Sunday, April 3, 2016

Yesterday Can't Be Changed

I hate the saying, “Yesterday can’t be changed.  Let it go, move forward.” Here’s why: 
I’ve been a chronically bad sleeper for years…actually decades. It’s the sole reason I changed all of my computer passwords to “Cranky.”
What makes this crappy sleep situation even more infuriating is that very uncharacteristically for me; I actually tried to do something about it -12 years ago.  You see back in 2004, I decided to pay a dollar amount equal to the ransom of a low-end prince for one of the first, “Sleep Number” beds.  It was completely embarrassing how much I paid for it, but I was hell bent on solving this problem once and for all.  My plan was to throw at it, all of the latest technology that sleep science had to offer.  In the store, the bed feels like I died and went to heaven.  And their pillows, they cradle your head like nothing you’ve every felt.  The pillows are the icing on this bed cake.  Naturally, they cost extra which boggles my mind considering the price of the bed.  But what would be the sense in getting this new hi-tech bed, and not have these pillows.  I rationalize that it’s an extremely small price to pay for what is almost assuredly going to be a near-orgasmic experience each time I hit the hay.
The bed shows up and the technician assembles it.  I notice a lot of plastic in the construction.  Also, there are two rubber bladders that hold the air that can be adjusted to provide the level of firmness you desire.  I’m pretty sure I’ve seen these air bladders in the swimming pool section at Target. 
About two years in, I notice I have a slow leak in my bed.  Luckily, or maybe unluckily, it’s only leaking on my side.  I’m now sleeping down in a gully.  I call the customer service line to get some help with the Cadillac of beds that I own.  My thought is that considering the small fortune I paid, they’ll be quick to correct the situation, gratis.  I was mistaken.  I’m told, that they’ll be more than happy to send me the necessary “Parts”, after I pay for them; and that “I” could fix the bed.  I was silent for at least 20 seconds.  I truly believed I was either on candid camera, or I was being punk’d, again.  Neither situation was the case – I’m incredulous.  I’m questioning, “Is it not true that I still live in the United States of America?  And isn’t our motto still, “Justice for All”?   Parts come, and after paying for some technical help, the bed is back together.

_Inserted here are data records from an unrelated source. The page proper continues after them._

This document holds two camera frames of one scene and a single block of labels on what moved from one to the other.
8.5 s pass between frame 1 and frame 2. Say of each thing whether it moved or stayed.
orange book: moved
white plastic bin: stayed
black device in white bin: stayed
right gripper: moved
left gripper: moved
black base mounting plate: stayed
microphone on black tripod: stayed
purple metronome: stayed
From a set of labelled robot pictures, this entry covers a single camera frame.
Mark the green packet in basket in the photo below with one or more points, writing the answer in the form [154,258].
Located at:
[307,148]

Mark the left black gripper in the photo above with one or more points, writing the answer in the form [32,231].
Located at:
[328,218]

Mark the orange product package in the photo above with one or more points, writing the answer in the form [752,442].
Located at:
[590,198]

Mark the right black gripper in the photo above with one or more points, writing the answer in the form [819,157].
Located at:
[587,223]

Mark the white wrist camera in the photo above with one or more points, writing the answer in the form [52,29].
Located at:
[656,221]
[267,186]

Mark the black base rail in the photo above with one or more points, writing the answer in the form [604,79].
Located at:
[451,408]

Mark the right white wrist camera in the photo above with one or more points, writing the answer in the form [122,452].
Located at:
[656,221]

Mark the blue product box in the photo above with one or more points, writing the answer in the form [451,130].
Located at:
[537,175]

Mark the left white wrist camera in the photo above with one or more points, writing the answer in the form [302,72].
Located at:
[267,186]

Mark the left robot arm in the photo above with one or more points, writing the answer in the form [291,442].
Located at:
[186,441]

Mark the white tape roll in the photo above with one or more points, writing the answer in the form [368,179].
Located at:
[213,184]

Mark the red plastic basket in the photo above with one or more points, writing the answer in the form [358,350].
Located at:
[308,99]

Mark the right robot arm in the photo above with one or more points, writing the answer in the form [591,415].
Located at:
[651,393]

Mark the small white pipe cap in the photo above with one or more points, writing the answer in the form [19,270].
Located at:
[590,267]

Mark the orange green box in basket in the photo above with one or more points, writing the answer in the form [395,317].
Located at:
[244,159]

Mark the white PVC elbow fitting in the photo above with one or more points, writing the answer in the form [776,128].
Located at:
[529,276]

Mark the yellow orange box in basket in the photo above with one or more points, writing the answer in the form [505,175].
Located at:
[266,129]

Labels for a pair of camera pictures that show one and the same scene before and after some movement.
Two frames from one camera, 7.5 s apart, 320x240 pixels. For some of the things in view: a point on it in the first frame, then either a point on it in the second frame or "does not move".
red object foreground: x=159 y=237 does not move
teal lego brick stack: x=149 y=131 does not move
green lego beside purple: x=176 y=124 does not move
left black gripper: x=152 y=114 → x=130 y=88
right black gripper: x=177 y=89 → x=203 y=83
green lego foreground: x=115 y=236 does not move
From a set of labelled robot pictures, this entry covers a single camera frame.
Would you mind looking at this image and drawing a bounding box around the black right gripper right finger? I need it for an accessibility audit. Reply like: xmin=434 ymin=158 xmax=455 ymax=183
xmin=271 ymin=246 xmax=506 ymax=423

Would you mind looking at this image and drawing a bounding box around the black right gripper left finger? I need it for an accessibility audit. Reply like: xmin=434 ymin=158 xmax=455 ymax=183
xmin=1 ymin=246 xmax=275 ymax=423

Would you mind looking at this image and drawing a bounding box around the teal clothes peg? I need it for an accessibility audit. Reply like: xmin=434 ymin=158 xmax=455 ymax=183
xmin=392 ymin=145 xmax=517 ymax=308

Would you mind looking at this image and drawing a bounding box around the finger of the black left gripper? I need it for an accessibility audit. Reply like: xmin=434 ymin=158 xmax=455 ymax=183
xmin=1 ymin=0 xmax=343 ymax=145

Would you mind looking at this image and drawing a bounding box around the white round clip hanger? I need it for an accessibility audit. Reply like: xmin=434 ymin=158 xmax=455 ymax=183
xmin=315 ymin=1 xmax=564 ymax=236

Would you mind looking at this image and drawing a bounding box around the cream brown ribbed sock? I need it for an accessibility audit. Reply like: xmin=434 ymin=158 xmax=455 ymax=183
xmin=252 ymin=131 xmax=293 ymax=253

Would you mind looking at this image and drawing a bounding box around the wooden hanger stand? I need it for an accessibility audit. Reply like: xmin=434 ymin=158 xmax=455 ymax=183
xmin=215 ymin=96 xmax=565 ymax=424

Over the years, like 10 years, the running joke in my family is that I sleep in the valley.  That’s my side of the bed.  Also many years ago the bed began to sag towards the outside of the bed at the level of my shoulders - To the point where I could roll off.  After a halfhearted review of the situation, I decided to roll up some old bath towels and insert them between the mattress and box spring to prop up the edge.  Problem somewhat solved.  And the pillow that used to go everywhere with me, it’s now a lumpy mess unable to hold its shape.
So for the last six months my sleep situation has been especially bad.  If I go to bed at 10PM, I wake up around 1AM and then toss and turn for the next 5 hours with lower back pain.  It’s gotten to the point where I dread heading upstairs to go to bed.  Last week (after a decade) I decided something needed to be done.  First, I heard about MyPillows.com and ordered two.  Then my wife and I went to a bed store.  I will not say the name, but I can tell you they are professionals.  I had done my research with Consumer Reports and was going back to a very highly rated standard coil and form mattress.  The price seemed very reasonable.  But as is usual the case, I walked out with a mattress that cost 3X what I thought I’d be spending.  I will say I did not do well on price, but they must have had an over-abundance of sheets, gel-coats and pillows, because we now have enough of these items to open a small bed and breakfast.

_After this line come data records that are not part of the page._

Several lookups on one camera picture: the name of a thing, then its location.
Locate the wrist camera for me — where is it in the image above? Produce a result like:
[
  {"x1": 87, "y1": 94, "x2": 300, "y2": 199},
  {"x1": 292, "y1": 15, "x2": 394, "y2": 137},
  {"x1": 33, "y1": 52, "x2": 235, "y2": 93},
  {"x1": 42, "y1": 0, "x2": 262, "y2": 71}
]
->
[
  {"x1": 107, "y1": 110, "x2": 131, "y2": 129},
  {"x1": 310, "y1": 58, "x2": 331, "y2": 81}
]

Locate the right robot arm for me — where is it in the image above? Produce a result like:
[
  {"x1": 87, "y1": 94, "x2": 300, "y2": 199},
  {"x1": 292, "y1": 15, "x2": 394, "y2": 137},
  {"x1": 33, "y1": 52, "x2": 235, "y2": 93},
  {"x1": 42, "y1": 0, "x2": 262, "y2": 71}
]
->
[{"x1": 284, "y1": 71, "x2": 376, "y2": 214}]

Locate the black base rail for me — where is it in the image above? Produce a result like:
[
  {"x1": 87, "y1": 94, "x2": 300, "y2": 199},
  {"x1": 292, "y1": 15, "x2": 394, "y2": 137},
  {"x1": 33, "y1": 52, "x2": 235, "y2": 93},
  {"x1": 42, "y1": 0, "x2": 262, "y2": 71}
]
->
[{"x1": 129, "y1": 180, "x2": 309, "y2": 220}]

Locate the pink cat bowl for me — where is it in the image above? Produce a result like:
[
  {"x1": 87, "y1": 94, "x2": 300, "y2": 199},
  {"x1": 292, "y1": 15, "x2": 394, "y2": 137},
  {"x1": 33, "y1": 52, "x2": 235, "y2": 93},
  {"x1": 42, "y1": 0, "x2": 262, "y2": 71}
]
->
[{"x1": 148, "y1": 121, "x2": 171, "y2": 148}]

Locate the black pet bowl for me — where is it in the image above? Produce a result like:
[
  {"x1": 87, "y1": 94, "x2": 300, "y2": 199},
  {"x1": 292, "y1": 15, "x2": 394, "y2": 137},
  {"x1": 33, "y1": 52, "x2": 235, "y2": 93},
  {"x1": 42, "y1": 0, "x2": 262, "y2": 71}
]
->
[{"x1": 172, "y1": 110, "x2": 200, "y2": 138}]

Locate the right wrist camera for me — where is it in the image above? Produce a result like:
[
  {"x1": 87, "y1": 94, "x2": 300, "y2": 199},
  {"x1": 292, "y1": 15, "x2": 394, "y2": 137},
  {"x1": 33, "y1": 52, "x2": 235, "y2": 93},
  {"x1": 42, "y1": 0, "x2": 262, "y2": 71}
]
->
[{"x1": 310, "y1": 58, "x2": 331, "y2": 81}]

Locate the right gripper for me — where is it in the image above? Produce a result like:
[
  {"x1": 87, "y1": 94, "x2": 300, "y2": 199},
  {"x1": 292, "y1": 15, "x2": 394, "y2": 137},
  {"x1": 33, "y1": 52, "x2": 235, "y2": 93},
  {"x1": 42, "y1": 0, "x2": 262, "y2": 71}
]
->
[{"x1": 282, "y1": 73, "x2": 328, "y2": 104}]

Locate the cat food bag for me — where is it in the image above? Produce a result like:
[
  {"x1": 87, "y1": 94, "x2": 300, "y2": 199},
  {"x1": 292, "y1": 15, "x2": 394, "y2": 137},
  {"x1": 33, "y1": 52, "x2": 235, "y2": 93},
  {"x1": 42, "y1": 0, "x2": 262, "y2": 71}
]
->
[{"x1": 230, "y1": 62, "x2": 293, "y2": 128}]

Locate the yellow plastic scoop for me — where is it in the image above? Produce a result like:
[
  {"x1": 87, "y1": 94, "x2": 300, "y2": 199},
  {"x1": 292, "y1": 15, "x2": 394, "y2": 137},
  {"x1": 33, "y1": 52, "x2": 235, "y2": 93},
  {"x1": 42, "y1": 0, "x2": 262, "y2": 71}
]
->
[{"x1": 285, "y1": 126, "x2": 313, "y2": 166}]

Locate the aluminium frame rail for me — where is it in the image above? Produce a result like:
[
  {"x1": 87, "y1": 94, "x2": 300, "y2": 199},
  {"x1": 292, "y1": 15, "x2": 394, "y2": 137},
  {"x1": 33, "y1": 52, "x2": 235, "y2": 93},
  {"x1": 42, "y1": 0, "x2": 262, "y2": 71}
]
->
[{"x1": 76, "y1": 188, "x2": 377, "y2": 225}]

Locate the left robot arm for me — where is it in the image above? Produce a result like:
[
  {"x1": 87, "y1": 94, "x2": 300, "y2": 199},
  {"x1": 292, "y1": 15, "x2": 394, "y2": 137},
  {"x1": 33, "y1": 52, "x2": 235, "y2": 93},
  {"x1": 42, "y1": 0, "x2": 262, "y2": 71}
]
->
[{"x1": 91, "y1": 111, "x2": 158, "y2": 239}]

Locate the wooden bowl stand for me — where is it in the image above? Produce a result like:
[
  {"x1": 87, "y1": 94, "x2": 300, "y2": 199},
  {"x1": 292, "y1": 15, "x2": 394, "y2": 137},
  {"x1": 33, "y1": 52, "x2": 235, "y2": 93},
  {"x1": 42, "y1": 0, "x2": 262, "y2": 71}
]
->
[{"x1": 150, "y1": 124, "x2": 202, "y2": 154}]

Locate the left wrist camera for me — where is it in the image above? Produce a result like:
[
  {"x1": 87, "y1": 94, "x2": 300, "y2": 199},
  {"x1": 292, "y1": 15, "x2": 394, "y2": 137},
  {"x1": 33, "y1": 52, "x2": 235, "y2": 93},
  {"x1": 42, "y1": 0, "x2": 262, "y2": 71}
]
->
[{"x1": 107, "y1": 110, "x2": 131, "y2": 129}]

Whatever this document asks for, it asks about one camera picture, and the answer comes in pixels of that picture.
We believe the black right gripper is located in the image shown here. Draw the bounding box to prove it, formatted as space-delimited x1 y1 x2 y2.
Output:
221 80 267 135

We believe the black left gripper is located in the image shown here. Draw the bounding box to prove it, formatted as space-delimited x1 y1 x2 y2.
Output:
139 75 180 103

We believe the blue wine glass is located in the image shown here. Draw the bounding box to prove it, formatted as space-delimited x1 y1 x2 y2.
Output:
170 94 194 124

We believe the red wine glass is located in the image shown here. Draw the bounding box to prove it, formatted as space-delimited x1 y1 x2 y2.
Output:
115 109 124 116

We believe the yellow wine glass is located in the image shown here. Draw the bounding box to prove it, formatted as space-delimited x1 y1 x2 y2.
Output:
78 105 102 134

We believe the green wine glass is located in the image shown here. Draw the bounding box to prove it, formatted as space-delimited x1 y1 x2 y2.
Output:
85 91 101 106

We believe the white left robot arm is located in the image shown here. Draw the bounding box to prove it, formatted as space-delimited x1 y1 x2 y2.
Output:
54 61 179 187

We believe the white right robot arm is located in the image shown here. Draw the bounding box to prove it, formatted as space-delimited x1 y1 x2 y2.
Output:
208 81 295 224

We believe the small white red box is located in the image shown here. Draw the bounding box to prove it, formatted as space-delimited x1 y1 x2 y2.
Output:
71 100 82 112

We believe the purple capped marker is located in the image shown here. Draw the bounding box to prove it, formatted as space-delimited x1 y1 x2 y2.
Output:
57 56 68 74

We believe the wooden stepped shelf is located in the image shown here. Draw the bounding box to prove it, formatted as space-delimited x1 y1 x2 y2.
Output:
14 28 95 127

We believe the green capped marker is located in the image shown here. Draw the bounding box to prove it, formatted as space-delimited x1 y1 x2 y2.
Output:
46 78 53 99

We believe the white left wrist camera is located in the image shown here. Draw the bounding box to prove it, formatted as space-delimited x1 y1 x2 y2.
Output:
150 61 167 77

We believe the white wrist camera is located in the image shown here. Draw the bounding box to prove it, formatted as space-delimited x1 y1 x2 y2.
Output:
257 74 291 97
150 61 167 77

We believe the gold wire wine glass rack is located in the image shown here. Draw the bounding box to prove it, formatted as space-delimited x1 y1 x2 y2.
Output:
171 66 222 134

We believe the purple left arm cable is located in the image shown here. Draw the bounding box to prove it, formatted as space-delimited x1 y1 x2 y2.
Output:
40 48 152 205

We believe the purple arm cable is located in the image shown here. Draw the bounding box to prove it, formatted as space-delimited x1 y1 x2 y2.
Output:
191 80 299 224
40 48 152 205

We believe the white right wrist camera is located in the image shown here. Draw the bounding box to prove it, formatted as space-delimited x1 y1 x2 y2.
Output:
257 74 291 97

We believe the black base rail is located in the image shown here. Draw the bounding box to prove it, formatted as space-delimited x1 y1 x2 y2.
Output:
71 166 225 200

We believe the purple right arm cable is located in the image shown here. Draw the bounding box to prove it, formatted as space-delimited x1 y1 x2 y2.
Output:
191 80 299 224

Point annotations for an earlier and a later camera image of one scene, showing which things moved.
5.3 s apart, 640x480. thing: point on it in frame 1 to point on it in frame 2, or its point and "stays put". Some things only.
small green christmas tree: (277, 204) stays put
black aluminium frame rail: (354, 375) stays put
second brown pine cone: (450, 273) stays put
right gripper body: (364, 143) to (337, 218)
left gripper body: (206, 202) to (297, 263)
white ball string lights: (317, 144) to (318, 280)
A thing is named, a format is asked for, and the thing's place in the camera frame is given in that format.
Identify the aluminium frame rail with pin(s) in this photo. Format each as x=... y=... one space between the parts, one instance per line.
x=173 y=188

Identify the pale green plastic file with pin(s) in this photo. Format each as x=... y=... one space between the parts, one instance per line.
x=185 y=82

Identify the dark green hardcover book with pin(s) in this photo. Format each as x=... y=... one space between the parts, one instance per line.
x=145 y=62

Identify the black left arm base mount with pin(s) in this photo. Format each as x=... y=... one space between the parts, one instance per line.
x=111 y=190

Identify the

Just before our new bed is to arrive today, we began to strip down the Sleep Number bed.  The bed that was once my pride and joy.  I notice lying on the ground, under where my shoulders would be, is four-inch piece of industrial grade plastic.  I decide to get on my back and look under the bed to investigate.  I can see that the plastic box spring has cracked where one of the metal crossbeams of the bed frame meets the box spring.  This crack and the missing plastic have caused the bed to be lower where my shoulders would rest.   It gets better:  When the guys come with the new bed, they first remove the old box springs.  My wife notices that the actual bed frame is connected to the headboard (only by my head mind you) about three inches too low.  The bed frame is completely off kilter.  I’ve been sleeping (sort of) like this for over a decade.  I’ll never get that sleep back…It’s gone.   My wife tries to console me saying, “But how could you have known?”  In a state of complete disbelief in how I conduct my life, I reply in a tone of angst and resignation saying, “How could I not have?”

So our new bed is freshly installed and my wife and I are lying on our backs staring up at the ceiling.  My wife turns her head to talk to me and with a very surprised look says, “What are you doing up here?”